In order to own a task, an app does something like that:
Generate a globally-unique id (for simplicity, let's say it is a number)
UPDATE tasks
SET guid = %d
WHERE guid = 0 LIMIT 1
SELECT params
FROM tasks
WHERE guid = %d
If the last query returns a row, we own it and have the parameters to run
Is there a way to achieve the same effect (i.e. 'own' a row and get its parameters) in a single call to the server?
try like this
UPDATE `lastid` SET `idnum` = (SELECT `id` FROM `history` ORDER BY `id` DESC LIMIT 1);
above code worked for me
You may create a procedure that does it:
CREATE PROCEDURE prc_get_task (in_guid BINARY(16), OUT out_params VARCHAR(200))
BEGIN
DECLARE task_id INT;
SELECT id, out_params
INTO task_id, out_params
FROM tasks
WHERE guid = 0
LIMIT 1
FOR UPDATE;
UPDATE task
SET guid = in_guid
WHERE id = task_id;
END;
BEGIN TRANSACTION;
CALL prc_get_task(#guid, #params);
COMMIT;
If you are looking for a single query then it can't happen. The UPDATE function specifically returns just the number of items that were updated. Similarly, the SELECT function doesn't alter a table, only return values.
Using a procedure will indeed turn it into a single function and it can be handy if locking is a concern for you. If your biggest concern is network traffic (ie: passing too many queries) then use the procedure. If you concern is server overload (ie: the DB is working too hard) then the extra overhead of a procedure could make things worse.

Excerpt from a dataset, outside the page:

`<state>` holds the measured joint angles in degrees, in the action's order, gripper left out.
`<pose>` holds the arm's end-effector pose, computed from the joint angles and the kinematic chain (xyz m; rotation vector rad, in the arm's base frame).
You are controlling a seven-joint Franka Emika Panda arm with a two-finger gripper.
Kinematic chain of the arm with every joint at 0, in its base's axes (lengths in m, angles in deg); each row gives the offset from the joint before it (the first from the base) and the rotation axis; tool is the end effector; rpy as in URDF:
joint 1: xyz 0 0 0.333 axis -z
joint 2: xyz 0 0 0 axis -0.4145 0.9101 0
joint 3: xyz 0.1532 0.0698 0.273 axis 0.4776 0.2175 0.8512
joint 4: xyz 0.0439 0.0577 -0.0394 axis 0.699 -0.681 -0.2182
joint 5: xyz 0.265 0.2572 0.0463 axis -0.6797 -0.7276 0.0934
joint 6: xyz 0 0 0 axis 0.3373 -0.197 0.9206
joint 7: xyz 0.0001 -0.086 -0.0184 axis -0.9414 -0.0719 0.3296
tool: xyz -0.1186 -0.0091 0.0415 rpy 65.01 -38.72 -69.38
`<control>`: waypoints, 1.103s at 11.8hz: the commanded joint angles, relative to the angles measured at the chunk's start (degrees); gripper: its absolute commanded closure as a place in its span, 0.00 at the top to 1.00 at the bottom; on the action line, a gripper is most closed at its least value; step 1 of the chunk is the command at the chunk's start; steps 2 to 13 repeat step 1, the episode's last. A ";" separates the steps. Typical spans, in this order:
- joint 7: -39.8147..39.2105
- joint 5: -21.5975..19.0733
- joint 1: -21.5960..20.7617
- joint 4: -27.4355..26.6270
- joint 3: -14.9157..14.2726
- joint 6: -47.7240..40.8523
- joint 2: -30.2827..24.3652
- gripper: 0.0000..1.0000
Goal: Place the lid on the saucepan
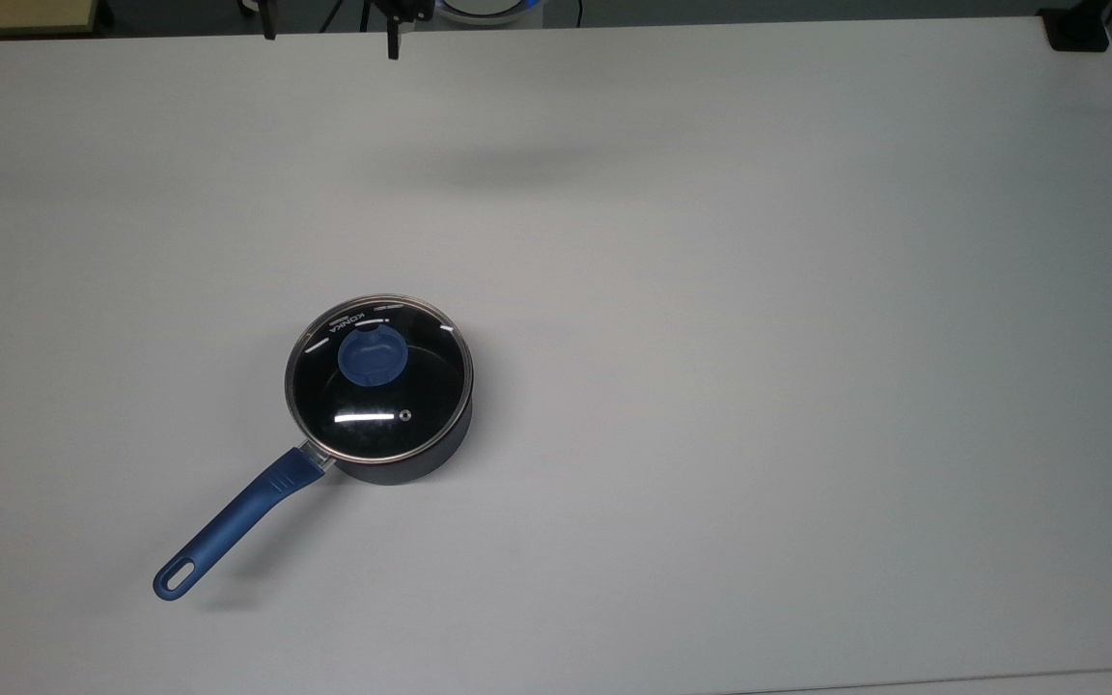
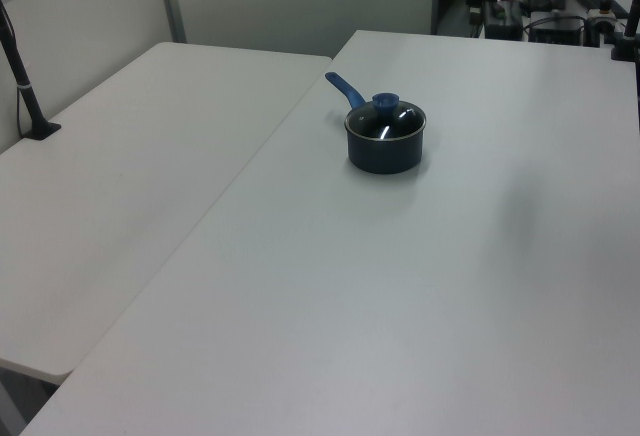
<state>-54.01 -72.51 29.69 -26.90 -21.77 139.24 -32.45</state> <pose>0.5379 -0.0382 0.6028 3.0031 -0.0575 0.0806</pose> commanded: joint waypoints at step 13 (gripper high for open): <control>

I have the exact same issue. We ended up using PostreSQL instead, and UPDATE ... RETURNING:
The optional RETURNING clause causes UPDATE to compute and return value(s) based on each row actually updated. Any expression using the table's columns, and/or columns of other tables mentioned in FROM, can be computed. The new (post-update) values of the table's columns are used. The syntax of the RETURNING list is identical to that of the output list of SELECT.
Example: UPDATE 'my_table' SET 'status' = 1 WHERE 'status' = 0 LIMIT 1 RETURNING *;
Or, in your case: UPDATE 'tasks' SET 'guid' = %d WHERE 'guid' = 0 LIMIT 1 RETURNING 'params';
Sorry, I know this doesn't answer the question with MySQL, and it might not be easy to just switch to PostgreSQL, but it's the best way we've found to do it. Even 6 years later, MySQL still doesn't support UPDATE ... RETURNING. It might be added at some point in the future, but for now MariaDB only has it for DELETE statements.
Edit: There is a task (low priority) to add UPDATE ... RETURNING support to MariaDB.
I don't know about the single call part, but what you're describing is a lock. Locks are an essential element of relational databases.
I don't know the specifics of locking a row, reading it, and then updating it in MySQL, but with a bit of reading of the mysql lock documentation you could do all kinds of lock-based manipulations.
The postgres documenation of locks has a great example describing exactly what you want to do: lock the table, read the table, modify the table.
UPDATE tasks
SET guid = %d, params = #params := params
WHERE guid = 0 LIMIT 1;
It will return 1 or 0, depending on whether the values were effectively changed.
SELECT #params AS params;
This one just selects the variable from the connection.